■ Exercise description ■
The whole of the data, every line, should come back exactly the same.

■ Information provided ■
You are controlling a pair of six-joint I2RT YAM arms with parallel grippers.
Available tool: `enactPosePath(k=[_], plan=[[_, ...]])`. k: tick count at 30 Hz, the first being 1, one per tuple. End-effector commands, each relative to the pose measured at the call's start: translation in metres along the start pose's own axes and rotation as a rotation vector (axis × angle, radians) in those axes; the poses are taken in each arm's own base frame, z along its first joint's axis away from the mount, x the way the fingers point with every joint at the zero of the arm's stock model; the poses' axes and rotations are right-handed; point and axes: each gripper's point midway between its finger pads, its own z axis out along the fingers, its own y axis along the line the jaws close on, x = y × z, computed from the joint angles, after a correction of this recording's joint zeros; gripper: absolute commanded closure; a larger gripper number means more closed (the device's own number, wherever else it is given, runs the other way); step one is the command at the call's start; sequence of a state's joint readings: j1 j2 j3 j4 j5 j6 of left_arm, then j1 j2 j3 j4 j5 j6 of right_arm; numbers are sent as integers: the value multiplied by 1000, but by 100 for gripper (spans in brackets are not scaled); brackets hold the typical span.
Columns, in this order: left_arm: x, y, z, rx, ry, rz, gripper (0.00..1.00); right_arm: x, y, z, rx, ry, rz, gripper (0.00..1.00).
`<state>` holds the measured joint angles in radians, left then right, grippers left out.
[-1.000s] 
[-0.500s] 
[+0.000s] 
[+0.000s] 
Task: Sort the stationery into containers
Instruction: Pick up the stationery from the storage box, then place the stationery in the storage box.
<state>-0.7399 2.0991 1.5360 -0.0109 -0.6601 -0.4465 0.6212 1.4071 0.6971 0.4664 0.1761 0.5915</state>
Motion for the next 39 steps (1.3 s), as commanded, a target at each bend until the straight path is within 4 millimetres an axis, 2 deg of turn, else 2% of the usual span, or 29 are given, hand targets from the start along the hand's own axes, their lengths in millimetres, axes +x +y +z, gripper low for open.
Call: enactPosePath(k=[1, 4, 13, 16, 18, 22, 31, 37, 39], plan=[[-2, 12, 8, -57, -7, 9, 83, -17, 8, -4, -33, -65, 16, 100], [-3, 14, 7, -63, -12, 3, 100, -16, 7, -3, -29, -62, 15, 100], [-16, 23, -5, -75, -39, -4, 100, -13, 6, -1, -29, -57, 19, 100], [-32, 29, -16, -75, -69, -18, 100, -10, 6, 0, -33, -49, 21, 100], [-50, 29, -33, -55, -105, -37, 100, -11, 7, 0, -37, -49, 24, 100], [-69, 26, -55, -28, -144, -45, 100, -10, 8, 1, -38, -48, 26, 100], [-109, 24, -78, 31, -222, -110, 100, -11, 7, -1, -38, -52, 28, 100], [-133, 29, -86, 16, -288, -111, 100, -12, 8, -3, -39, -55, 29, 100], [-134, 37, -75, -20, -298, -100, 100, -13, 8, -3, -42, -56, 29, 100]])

■ Reply to the task ■
You are controlling a pair of six-joint I2RT YAM arms with parallel grippers.
Available tool: `enactPosePath(k=[_], plan=[[_, ...]])`. k: tick count at 30 Hz, the first being 1, one per tuple. End-effector commands, each relative to the pose measured at the call's start: translation in metres along the start pose's own axes and rotation as a rotation vector (axis × angle, radians) in those axes; the poses are taken in each arm's own base frame, z along its first joint's axis away from the mount, x the way the fingers point with every joint at the zero of the arm's stock model; the poses' axes and rotations are right-handed; point and axes: each gripper's point midway between its finger pads, its own z axis out along the fingers, its own y axis along the line the jaws close on, x = y × z, computed from the joint angles, after a correction of this recording's joint zeros; gripper: absolute commanded closure; a larger gripper number means more closed (the device's own number, wherever else it is given, runs the other way); step one is the command at the call's start; sequence of a state's joint readings: j1 j2 j3 j4 j5 j6 of left_arm, then j1 j2 j3 j4 j5 j6 of right_arm; numbers are sent as integers: the value multiplied by 1000, but by 100 for gripper (spans in brackets are not scaled); brackets hold the typical span.
Columns, in this order: left_arm: x, y, z, rx, ry, rz, gripper (0.00..1.00); right_arm: x, y, z, rx, ry, rz, gripper (0.00..1.00).
`<state>` holds the measured joint angles in radians, left then right, grippers left out.
[-1.000s] 
[-0.500s] 
[+0.000s] 
[+0.000s] 
Task: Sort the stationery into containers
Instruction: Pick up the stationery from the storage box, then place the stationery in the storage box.
<state>-0.7399 2.0991 1.5360 -0.0109 -0.6601 -0.4465 0.6212 1.4071 0.6971 0.4664 0.1761 0.5915</state>
Motion for the next 39 steps (1.3 s), as commanded, a target at each bend until the straight path is within 4 millimetres an axis, 2 deg of turn, else 2% of the usual span, or 29 are given, hand targets from the start along the hand's own axes, their lengths in millimetres, axes +x +y +z, gripper low for open.
Call: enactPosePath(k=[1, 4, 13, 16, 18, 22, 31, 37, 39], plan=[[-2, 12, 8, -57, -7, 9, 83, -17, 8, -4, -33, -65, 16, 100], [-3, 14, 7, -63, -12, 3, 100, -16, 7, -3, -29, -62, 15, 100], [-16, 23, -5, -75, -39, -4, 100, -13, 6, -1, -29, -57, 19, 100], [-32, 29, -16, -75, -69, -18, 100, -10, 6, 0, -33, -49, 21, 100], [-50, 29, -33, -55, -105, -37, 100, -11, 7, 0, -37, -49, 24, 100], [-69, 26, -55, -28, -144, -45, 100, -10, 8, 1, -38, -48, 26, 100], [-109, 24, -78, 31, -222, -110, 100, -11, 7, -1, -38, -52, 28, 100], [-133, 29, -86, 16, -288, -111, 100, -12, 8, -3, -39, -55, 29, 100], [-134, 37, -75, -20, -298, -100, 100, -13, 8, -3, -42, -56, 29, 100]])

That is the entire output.